Hays (LON:HAS) Set to Pay Dividend of £0.0095: What Investors Need to Know

Generated by AI AgentJulian West
Sunday, Feb 23, 2025 4:13 am ET2min read

As an investor, keeping track of dividend payments is crucial for managing your portfolio and ensuring a steady income stream. Hays plc (LON:HAS), a leading recruitment firm, has announced that it will pay a dividend of £0.0095 per share on April 9, 2024. This article will delve into the details of this upcoming dividend payment, its implications for Hays' shareholders, and how it compares to the company's historical dividend payouts.



Dividend Details

The upcoming dividend payment of £0.0095 per share is scheduled to go ex-dividend on February 29, 2024, and will be paid on April 9, 2024. This dividend represents a significant decrease from the previous dividend payment of £0.0383 per share, which was paid in 2023. The ex-dividend date marks the point at which the dividend is no longer included in the share price, and the payment date is when the dividend is actually distributed to shareholders.

Historical Dividend Payouts

To better understand the significance of the upcoming dividend payment, let's take a look at Hays' historical dividend payouts:

| Year | Dividend (stock split adjusted) | Change |
| --- | --- | --- |
| 2024 | £0.0095 | -5.96% |
| 2023 | £0.0383 | -61.52% |
| 2022 | £0.0995 | -7.17% |
| 2021 | £0.1072 | 36.54% |
| 2019 | £0.0785 | 7.92% |
| 2018 | £0.0728 | 16.31% |
| 2017 | £0.0626 | 79.66% |
| 2016 | £0.0348 | 5.07% |
| 2015 | £0.0331 | 4.94% |
| 2014 | £0.0316 | 5.20% |
| 2013 | £0.0300 | N/A |
| 2012 | £0.0300 | -56.90% |
| 2011 | £0.0696 | N/A |
| 2010 | £0.0696 | N/A |
| 2009 | £0.0696 | N/A |
| 2008 | £0.0696 | 16.00% |
| 2007 | £0.0600 | 14.94% |
| 2006 | £0.0522 | 27.94% |
| 2005 | £0.0408 | 13.33% |
| 2004 | £0.0360 | -44.24% |
| 2003 | £0.0646 | 14.96% |
| 2002 | £0.0562 | 14.99% |
| 2001 | £0.0489 | 14.97% |
| 2000 | £0.0425 | 15.12% |
| 1999 | £0.0369 | 14.95% |
| 1998 | £0.0321 | 15.05% |
| 1997 | £0.0279 | 14.81% |
| 1996 | £0.0243 | 15.71% |
| 1995 | £0.0210 | 14.75% |
| 1994 | £0.0183 | 15.09% |
| 1993 | £0.0159 | N/A |

As we can see from the table, Hays has a history of paying dividends since 1993, with varying payouts and growth rates over the years.

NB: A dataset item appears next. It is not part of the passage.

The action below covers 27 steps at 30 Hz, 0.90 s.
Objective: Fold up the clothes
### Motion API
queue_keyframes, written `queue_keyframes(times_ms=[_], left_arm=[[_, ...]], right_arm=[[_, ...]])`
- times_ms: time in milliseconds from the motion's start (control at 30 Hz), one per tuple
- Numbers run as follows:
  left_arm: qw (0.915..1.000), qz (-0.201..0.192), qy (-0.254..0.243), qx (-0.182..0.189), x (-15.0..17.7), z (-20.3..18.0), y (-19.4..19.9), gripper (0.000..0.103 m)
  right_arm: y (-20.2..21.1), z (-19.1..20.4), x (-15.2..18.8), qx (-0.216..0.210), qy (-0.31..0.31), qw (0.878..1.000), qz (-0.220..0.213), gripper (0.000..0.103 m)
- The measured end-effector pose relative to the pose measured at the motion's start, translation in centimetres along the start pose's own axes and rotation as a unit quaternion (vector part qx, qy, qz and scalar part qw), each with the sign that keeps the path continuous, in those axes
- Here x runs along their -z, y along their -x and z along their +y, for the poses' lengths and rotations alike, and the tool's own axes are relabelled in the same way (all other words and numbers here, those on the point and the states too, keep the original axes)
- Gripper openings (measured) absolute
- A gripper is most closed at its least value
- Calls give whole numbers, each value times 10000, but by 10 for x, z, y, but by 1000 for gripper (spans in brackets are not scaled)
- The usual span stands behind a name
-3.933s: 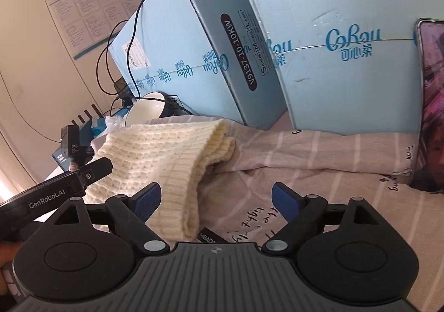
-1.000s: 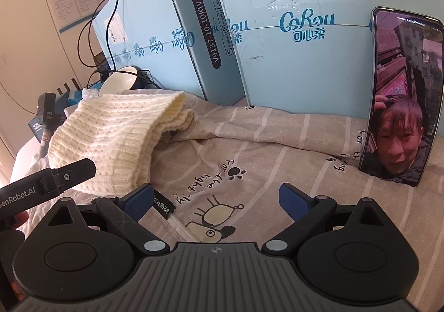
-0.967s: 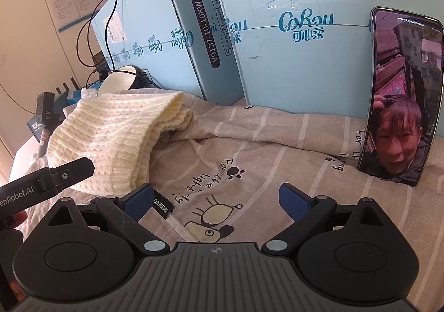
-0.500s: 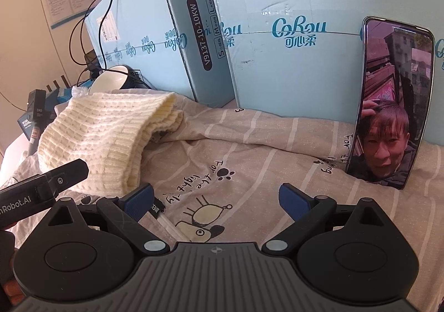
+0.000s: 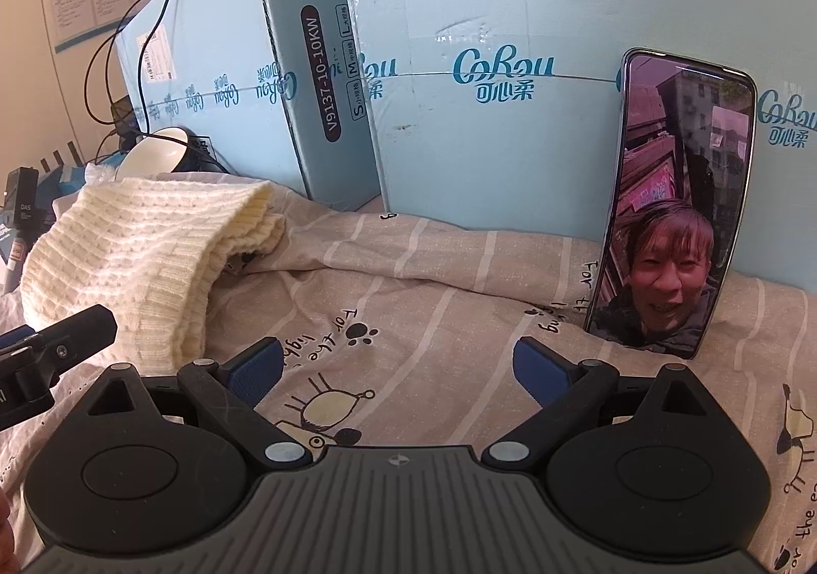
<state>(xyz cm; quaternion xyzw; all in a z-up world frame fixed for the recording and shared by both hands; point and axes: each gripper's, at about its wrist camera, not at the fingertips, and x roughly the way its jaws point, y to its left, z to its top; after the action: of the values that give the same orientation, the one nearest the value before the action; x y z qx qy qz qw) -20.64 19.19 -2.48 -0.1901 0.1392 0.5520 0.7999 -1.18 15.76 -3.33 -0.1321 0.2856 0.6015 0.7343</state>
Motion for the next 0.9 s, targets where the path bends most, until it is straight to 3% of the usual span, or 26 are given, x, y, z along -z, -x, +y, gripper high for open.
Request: queue_keyframes(times_ms=[667, 900], left_arm=[[9999, 81, -48, -76, 1, -1, -3, 103], [9997, -58, -135, -179, 2, -3, -1, 103]], right_arm=[[3, 3, -1, -56, 10, 9999, -84, 97], [5, 4, -2, -30, 14, 9998, -190, 97]])
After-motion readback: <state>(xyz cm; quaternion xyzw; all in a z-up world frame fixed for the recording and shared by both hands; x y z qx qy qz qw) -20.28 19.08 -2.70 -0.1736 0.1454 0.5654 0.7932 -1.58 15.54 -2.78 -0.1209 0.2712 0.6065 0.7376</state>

The upcoming dividend of £0.0095 per share represents a significant decrease from the previous year, which is likely due to the recent dividend cut mentioned earlier.

Dividend Cover and Payout Ratio

Hays' dividend cover ratio, calculated as Earnings Per Share (EPS) divided by Total Dividends, is an important indicator of the sustainability and growth potential of its dividend payments. As of the information provided, Hays has a dividend cover ratio of 2.86, which means that on a trailing twelve month basis, the company has paid out approximately 35% of its earnings as dividend payments to shareholders. This indicates that Hays has a strong financial position and can sustain its dividend payments even in times of lower earnings.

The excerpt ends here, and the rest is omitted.